EXERCISE: Filter the entries that follow, copying every line in which the word "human" appears.

[[ RECORDS FOR THIS TASK, beginning ]]

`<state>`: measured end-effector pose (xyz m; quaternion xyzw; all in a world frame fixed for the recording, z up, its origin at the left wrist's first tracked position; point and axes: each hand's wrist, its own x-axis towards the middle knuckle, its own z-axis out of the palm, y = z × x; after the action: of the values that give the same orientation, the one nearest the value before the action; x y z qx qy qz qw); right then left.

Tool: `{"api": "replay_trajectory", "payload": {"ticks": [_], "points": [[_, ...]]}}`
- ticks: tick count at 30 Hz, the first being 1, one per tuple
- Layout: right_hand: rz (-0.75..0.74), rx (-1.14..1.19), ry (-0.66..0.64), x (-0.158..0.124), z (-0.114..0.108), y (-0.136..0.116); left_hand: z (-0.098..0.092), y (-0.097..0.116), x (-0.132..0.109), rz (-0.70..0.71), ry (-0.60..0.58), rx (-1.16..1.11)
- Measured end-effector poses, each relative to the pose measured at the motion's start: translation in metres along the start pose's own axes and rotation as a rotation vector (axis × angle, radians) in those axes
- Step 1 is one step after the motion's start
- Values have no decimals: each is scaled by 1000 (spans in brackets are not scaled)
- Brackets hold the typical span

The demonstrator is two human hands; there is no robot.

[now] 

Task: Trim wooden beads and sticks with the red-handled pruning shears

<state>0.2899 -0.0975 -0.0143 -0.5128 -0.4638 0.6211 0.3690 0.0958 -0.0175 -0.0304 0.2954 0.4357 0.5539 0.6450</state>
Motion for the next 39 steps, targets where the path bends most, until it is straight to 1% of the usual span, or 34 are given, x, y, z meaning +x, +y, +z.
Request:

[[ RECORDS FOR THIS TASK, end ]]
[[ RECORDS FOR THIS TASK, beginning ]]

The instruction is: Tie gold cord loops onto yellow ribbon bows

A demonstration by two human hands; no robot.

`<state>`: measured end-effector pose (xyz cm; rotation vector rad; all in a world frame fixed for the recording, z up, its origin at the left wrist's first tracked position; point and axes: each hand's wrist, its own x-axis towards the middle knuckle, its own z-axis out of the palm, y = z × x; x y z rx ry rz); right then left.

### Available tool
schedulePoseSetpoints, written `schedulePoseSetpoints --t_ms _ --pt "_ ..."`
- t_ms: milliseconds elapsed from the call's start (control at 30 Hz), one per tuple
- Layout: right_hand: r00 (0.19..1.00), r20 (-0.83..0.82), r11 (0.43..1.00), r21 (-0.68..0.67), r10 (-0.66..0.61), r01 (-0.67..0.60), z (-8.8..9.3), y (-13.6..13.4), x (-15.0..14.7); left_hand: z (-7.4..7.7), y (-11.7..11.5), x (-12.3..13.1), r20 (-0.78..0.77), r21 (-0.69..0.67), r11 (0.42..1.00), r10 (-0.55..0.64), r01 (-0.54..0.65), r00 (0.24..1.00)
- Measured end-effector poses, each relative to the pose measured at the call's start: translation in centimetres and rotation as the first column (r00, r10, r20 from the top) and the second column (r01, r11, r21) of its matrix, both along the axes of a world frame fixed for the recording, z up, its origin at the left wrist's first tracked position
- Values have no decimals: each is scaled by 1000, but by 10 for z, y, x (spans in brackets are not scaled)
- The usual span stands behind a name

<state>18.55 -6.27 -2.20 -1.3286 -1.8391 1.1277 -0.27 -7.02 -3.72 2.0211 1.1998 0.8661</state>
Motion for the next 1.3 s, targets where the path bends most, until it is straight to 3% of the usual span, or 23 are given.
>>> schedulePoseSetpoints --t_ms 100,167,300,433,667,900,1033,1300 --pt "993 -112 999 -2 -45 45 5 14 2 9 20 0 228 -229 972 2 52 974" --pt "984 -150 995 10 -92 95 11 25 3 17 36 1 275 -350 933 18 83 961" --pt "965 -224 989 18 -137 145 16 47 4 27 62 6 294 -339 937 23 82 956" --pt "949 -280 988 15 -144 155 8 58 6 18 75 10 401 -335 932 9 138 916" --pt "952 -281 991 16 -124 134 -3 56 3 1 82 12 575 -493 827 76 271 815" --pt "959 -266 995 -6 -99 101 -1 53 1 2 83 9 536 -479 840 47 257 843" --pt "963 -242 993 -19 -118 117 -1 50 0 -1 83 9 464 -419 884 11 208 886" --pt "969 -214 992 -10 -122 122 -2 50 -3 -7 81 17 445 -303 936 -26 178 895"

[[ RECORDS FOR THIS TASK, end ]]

EXERCISE SOLUTION:
The demonstrator is two human hands; there is no robot.
A demonstration by two human hands; no robot.

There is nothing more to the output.